A young child’s love is an open door and closing the door, and opening the door over and OVER again. Does your baby or toddler love doing this? Let’s turn it into a language-boosting opportunity! 

  • Step 1: Get down to your child’s level. We want your child to be close to your face!
  • Step 2: Either get on the other side of the door as your child or have another adult on the other side of the door.
  • Step 3: Model knocking on the door while saying “knock knock”. If there is another adult present, they can model opening the door slowly to build anticipation and saying “whooo’s there?” This will help your child be more interested in the game. If you’re alone with your child you can model both parts.
  • Step 4: Slowly open the door and model the word of choice excitedly! Examples: “boo!” “Mama!”  “it’s Baby!” “hiiii” And repeat!
  • Step 5: Model the game a couple times first. Then, pause with the door closed. Has your child figured out the game? Can they initiate it themselves by imitating your action of knocking or opening the door? What do they do or what sound do they make when they see you? Pausing and letting your child do the communicating is so important!

Remember, communication from your child isn’t only about words. It can be in the form of gestures or actions (opening the door, hitting the door, reaching towards you), vocalizations (babbles, screeching, other sounds), signs OR words!

Laundry

Mom having toddler help with laundry

Ahhh… laundry. The WORST home chore in my opinion. Here’s a game to create language opportunities and maybe make you dread it less?... maybe.

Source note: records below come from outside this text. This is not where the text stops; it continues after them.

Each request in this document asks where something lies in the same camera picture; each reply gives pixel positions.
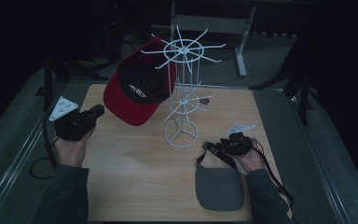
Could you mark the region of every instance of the gray carpet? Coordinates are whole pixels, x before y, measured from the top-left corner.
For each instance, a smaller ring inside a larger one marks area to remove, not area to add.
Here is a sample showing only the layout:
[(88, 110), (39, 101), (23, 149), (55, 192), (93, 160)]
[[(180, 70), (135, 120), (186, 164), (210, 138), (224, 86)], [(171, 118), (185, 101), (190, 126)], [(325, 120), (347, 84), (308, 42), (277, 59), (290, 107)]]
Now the gray carpet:
[[(293, 41), (285, 36), (251, 36), (244, 52), (247, 78), (238, 77), (232, 49), (207, 51), (206, 54), (222, 62), (202, 64), (202, 84), (246, 88), (264, 82), (277, 74)], [(131, 46), (123, 46), (123, 55), (129, 52)], [(111, 68), (102, 76), (111, 77), (113, 72), (114, 68)], [(294, 216), (302, 224), (358, 223), (358, 174), (334, 125), (310, 98), (313, 110), (307, 112), (309, 125), (304, 126), (296, 112), (297, 103), (279, 91), (285, 81), (268, 90), (255, 91), (255, 99), (282, 182), (295, 197)], [(84, 77), (74, 77), (67, 84), (55, 80), (55, 98), (64, 95), (81, 105), (92, 83), (103, 82)], [(0, 224), (31, 223), (50, 183), (49, 179), (38, 180), (29, 174), (31, 164), (47, 156), (43, 137), (33, 132), (45, 116), (43, 97), (34, 95), (41, 86), (42, 70), (30, 78), (0, 119), (0, 183), (10, 186), (8, 191), (0, 191)], [(36, 136), (34, 141), (29, 139), (30, 133)], [(52, 135), (51, 125), (48, 133)], [(6, 174), (19, 153), (27, 156), (23, 165), (17, 167), (18, 175)], [(48, 161), (41, 161), (34, 172), (51, 175), (52, 169)], [(13, 178), (2, 178), (6, 175)]]

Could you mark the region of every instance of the white wire display rack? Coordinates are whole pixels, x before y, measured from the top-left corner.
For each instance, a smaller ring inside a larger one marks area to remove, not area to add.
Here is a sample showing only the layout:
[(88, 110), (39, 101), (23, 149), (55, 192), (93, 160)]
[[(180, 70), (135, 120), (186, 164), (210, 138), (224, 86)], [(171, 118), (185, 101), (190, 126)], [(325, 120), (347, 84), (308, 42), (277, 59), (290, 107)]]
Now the white wire display rack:
[[(162, 53), (167, 58), (167, 62), (156, 67), (161, 69), (165, 65), (168, 67), (168, 76), (170, 74), (170, 63), (176, 63), (176, 69), (181, 64), (180, 74), (176, 71), (176, 90), (171, 93), (168, 100), (168, 105), (172, 111), (170, 115), (163, 121), (167, 121), (173, 115), (179, 115), (179, 119), (174, 119), (169, 122), (164, 129), (164, 137), (167, 142), (174, 147), (189, 147), (193, 145), (198, 136), (199, 131), (194, 122), (190, 121), (189, 114), (196, 110), (210, 112), (211, 110), (202, 108), (200, 102), (208, 101), (213, 95), (199, 97), (197, 95), (197, 87), (201, 84), (200, 80), (200, 59), (205, 59), (213, 63), (220, 63), (221, 60), (214, 60), (204, 56), (206, 49), (219, 49), (225, 45), (219, 46), (202, 46), (199, 42), (207, 32), (205, 30), (196, 39), (184, 39), (180, 33), (179, 27), (176, 26), (179, 39), (167, 42), (161, 40), (166, 44), (164, 50), (161, 51), (142, 51), (145, 54)], [(193, 71), (195, 71), (196, 82), (193, 83)], [(189, 77), (189, 83), (186, 83), (186, 77)]]

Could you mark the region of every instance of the person's left hand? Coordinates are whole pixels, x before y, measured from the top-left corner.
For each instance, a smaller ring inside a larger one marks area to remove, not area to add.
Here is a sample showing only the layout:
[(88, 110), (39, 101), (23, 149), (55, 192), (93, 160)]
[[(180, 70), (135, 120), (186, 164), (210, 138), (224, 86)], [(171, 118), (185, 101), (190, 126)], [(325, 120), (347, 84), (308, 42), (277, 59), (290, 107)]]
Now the person's left hand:
[(84, 158), (86, 157), (87, 141), (94, 132), (94, 129), (95, 128), (91, 129), (79, 141), (76, 142), (66, 141), (62, 138), (59, 138), (54, 144), (57, 150), (59, 163), (62, 165), (80, 168)]

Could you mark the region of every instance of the cap logo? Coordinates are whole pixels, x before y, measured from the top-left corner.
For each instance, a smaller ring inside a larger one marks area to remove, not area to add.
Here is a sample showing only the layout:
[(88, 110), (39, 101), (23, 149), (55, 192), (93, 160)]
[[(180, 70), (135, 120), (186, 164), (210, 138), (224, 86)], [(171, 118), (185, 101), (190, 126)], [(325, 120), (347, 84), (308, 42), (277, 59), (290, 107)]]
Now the cap logo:
[(140, 97), (144, 97), (144, 98), (147, 97), (141, 90), (139, 90), (139, 89), (136, 88), (135, 86), (133, 86), (133, 85), (129, 85), (129, 86), (130, 86), (130, 88), (131, 88), (133, 91), (135, 91), (135, 93), (138, 94)]

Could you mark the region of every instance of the dark background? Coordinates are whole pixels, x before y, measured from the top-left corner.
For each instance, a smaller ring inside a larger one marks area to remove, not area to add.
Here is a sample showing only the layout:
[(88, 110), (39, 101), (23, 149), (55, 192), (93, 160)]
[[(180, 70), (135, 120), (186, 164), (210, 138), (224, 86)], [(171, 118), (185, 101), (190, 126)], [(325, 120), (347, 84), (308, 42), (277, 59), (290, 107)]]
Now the dark background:
[[(143, 1), (146, 5), (141, 1), (127, 1), (131, 2), (127, 5), (124, 2), (111, 1), (124, 7), (123, 11), (130, 15), (126, 18), (129, 23), (142, 21), (138, 28), (146, 35), (147, 24), (169, 24), (170, 1)], [(229, 10), (221, 10), (219, 4), (223, 2)], [(178, 9), (246, 18), (249, 6), (238, 7), (233, 2), (209, 1), (210, 7)], [(294, 2), (259, 4), (252, 34), (298, 35), (284, 69), (309, 63), (311, 83), (358, 169), (358, 1), (316, 1), (317, 4), (311, 5)], [(90, 38), (93, 26), (88, 23), (90, 20), (85, 20), (93, 15), (87, 11), (90, 7), (85, 7), (89, 3), (86, 0), (0, 1), (0, 117), (26, 80), (42, 68), (51, 46), (76, 60), (92, 60), (90, 40), (98, 36)], [(146, 8), (151, 8), (153, 13), (145, 14)]]

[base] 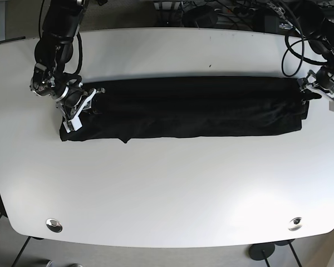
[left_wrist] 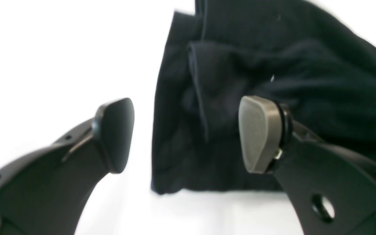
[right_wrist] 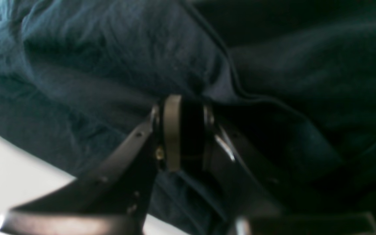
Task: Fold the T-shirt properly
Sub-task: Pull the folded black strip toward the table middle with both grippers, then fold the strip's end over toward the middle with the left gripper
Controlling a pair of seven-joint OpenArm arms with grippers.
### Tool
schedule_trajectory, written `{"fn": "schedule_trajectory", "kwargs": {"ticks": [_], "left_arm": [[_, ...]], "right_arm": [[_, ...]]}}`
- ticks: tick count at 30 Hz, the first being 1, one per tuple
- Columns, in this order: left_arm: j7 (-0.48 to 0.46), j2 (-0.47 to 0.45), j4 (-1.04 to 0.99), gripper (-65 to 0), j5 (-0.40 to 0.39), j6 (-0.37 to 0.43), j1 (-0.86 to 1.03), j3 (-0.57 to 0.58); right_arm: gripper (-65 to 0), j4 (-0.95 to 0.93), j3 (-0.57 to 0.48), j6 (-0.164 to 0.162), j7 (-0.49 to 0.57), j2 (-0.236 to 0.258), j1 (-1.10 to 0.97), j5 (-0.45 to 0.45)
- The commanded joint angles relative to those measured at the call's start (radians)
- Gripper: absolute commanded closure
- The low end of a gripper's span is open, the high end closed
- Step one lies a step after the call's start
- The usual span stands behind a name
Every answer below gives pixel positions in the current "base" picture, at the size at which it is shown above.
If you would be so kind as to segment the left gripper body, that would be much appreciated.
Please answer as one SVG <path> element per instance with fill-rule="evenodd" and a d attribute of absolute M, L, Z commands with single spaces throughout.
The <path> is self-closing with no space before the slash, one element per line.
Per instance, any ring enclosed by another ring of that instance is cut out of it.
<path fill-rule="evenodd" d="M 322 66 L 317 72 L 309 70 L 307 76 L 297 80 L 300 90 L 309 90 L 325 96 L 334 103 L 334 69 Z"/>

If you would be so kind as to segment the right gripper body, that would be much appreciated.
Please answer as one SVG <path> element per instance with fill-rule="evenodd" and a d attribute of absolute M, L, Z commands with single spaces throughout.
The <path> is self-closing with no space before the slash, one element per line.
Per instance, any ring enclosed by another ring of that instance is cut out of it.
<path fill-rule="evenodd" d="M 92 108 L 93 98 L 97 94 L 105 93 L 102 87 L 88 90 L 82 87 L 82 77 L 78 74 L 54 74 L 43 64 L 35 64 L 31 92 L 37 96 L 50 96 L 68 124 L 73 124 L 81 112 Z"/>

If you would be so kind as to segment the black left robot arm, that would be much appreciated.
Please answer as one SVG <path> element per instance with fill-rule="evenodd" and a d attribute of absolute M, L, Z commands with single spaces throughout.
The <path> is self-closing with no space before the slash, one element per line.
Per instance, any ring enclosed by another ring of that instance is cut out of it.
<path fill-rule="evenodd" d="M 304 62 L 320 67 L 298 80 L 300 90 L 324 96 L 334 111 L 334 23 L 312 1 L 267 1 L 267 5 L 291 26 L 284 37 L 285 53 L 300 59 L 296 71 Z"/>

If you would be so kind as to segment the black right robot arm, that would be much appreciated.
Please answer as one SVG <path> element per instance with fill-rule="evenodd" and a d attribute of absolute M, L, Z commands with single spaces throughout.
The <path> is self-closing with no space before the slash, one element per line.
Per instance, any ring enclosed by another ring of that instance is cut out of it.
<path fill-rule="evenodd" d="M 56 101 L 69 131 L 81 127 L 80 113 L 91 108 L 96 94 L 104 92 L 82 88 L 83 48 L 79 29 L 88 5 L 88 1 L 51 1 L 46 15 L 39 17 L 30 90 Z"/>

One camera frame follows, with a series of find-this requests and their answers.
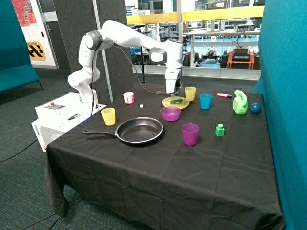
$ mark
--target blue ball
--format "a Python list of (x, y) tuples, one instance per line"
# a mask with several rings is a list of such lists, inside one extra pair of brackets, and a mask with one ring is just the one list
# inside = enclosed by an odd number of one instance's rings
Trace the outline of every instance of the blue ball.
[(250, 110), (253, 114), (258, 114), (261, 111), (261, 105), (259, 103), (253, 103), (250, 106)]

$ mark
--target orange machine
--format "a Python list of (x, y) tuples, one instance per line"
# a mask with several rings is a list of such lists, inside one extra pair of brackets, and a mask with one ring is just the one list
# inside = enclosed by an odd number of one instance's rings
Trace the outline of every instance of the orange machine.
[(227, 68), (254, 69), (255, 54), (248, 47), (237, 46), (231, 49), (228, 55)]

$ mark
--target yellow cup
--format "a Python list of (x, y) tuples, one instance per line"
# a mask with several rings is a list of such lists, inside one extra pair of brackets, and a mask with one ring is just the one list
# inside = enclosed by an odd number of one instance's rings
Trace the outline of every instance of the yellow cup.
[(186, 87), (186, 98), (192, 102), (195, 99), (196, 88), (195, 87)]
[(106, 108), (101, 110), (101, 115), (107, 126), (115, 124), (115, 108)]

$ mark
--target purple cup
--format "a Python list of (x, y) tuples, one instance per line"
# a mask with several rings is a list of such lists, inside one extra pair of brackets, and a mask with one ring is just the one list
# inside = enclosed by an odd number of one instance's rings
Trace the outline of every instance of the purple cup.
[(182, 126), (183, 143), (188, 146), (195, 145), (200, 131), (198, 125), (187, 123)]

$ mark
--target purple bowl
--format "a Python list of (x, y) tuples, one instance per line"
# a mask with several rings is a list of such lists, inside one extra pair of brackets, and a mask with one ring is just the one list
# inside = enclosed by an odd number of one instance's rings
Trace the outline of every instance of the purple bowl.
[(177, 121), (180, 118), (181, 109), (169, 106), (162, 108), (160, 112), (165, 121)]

* Full disclosure: you may not get any laundry folded…but the giggles are 100% worth it.

Try this fun game while folding laundry to teach:

  • body parts
  • names of people and objects
  • pronouns "my"/"your" 

Here’s the game:

  1. Take a sock and make a hand puppet!!
  2. “I’m hungry! I’m gonna eat your (insert body part)” and then nibble with a silly “nom nom nom.” The sillier the better :)
  3. Turn it over to your child: “What should I eat next?” And let THEM point or tell you (pointing is an important gesture and a great way to communicate if they’re still learning how to use words!)
  4. Kids will think it’s funny to eat your body parts and their body parts, so take advantage of this! Model pronouns for each thing that the sock puppet eats: “MY foot” “YOUR elbow” etc.
  5. Bonus: the sock puppet chases your child as they help put laundry away!

Ready for more tips?

I hope these strategies make you feel empowered, knowing that you are helping your child learn to communicate. Plus, I hope you and your little one have fun doing it!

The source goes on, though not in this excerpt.